* WHAT IS EXPECTED
Nothing should be left out. Give all the data again exactly as written.

* COLLECTED MATERIAL
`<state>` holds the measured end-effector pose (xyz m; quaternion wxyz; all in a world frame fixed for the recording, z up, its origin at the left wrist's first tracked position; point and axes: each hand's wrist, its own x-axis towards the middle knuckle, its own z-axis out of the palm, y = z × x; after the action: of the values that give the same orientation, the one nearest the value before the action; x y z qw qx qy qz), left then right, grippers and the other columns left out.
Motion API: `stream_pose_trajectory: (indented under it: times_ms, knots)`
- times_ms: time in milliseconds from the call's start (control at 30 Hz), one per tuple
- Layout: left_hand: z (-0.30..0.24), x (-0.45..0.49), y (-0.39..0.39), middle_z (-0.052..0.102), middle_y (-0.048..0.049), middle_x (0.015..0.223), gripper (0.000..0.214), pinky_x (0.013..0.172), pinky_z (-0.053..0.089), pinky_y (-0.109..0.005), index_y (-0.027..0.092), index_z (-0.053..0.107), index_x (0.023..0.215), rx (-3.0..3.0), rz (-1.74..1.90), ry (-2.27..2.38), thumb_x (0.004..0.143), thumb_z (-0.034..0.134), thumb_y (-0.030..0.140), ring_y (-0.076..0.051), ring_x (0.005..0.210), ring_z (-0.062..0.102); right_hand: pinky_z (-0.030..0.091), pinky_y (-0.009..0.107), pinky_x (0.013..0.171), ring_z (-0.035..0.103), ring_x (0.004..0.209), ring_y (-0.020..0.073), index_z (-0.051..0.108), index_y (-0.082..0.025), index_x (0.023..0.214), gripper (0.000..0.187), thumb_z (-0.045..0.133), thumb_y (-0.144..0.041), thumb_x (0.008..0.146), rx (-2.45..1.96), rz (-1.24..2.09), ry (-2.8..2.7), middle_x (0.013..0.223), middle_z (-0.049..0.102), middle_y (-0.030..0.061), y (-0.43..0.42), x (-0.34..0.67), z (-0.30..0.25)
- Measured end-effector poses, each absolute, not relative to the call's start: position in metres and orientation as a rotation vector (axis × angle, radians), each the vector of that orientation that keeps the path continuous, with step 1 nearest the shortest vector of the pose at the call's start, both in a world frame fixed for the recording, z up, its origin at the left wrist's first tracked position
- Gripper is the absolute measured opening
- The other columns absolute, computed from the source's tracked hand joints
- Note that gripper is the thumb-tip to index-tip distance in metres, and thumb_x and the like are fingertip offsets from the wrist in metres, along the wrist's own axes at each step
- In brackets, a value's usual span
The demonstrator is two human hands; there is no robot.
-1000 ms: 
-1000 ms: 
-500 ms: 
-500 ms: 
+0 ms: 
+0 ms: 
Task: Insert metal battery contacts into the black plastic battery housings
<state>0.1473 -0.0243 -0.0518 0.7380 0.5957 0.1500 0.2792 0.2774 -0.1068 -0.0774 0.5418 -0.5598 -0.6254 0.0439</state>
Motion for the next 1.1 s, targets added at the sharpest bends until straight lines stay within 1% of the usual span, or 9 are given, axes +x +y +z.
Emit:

* TASK ANSWER
`<state>` holds the measured end-effector pose (xyz m; quaternion wxyz; all in a world frame fixed for the recording, z up, its origin at the left wrist's first tracked position; point and axes: each hand's wrist, its own x-axis towards the middle knuckle, its own z-axis out of the palm, y = z × x; after the action: of the values that give the same orientation, the one nearest the value before the action; x y z qw qx qy qz), left then right, grippers and the other columns left out.
Motion API: `stream_pose_trajectory: (indented under it: times_ms, knots)`
- times_ms: time in milliseconds from the call's start (control at 30 Hz), one per tuple
- Layout: left_hand: z (-0.30..0.24), x (-0.45..0.49), y (-0.39..0.39), middle_z (-0.052..0.102), middle_y (-0.048..0.049), middle_x (0.015..0.223), gripper (0.000..0.214), pinky_x (0.013..0.172), pinky_z (-0.053..0.089), pinky_y (-0.109..0.005), index_y (-0.027..0.092), index_z (-0.053..0.107), index_x (0.023..0.215), rx (-3.0..3.0), rz (-1.74..1.90), ry (-2.27..2.38), thumb_x (0.004..0.143), thumb_z (-0.034..0.134), thumb_y (-0.030..0.140), ring_y (-0.076..0.051), ring_x (0.005..0.210), ring_z (-0.062..0.102); right_hand: pinky_z (-0.030..0.091), pinky_y (-0.009..0.107), pinky_x (0.013..0.171), ring_z (-0.035..0.103), ring_x (0.004..0.209), ring_y (-0.020..0.073), index_z (-0.051..0.108), index_y (-0.082..0.025), index_x (0.023..0.214), gripper (0.000..0.187), thumb_z (-0.045..0.133), thumb_y (-0.144..0.041), thumb_x (0.008..0.146), rx (-2.45..1.96), rz (-1.24..2.09), ry (-2.8..2.7), middle_x (0.013..0.223), middle_z (-0.049..0.102), middle_y (-0.030..0.061), y (-0.43..0.42), x (-0.34..0.67), z (-0.30..0.25)
- Measured end-effector poses, each absolute, not relative to the call's start: position in metres and orientation as a rotation vector (axis × angle, radians), each the vector of that orientation that keeps the path continuous, with step 1 nearest the shortest vector of the pose at the call's start, both in a world frame fixed for the recording, z up, its origin at the left wrist's first tracked position
- Gripper is the absolute measured opening
- The other columns absolute, computed from the source's tracked hand joints
- Note that gripper is the thumb-tip to index-tip distance in metres, and thumb_x and the like are fingertip offsets from the wrist in metres, along the wrist's own axes at each step
- In brackets, a value's usual span
The demonstrator is two human hands; there is no robot.
-1000 ms: 
-1000 ms: 
-500 ms: 
-500 ms: 
+0 ms: 
+0 ms: 
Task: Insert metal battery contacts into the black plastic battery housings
<state>0.1473 -0.0243 -0.0518 0.7380 0.5957 0.1500 0.2792 0.2774 -0.1068 -0.0774 0.5418 -0.5598 -0.6254 0.0439</state>
Motion for the next 1.1 s, targets added at the sharpest bends until straight lines stay within 1% of the usual span, or 9 are given, axes +x +y +z.
Emit:

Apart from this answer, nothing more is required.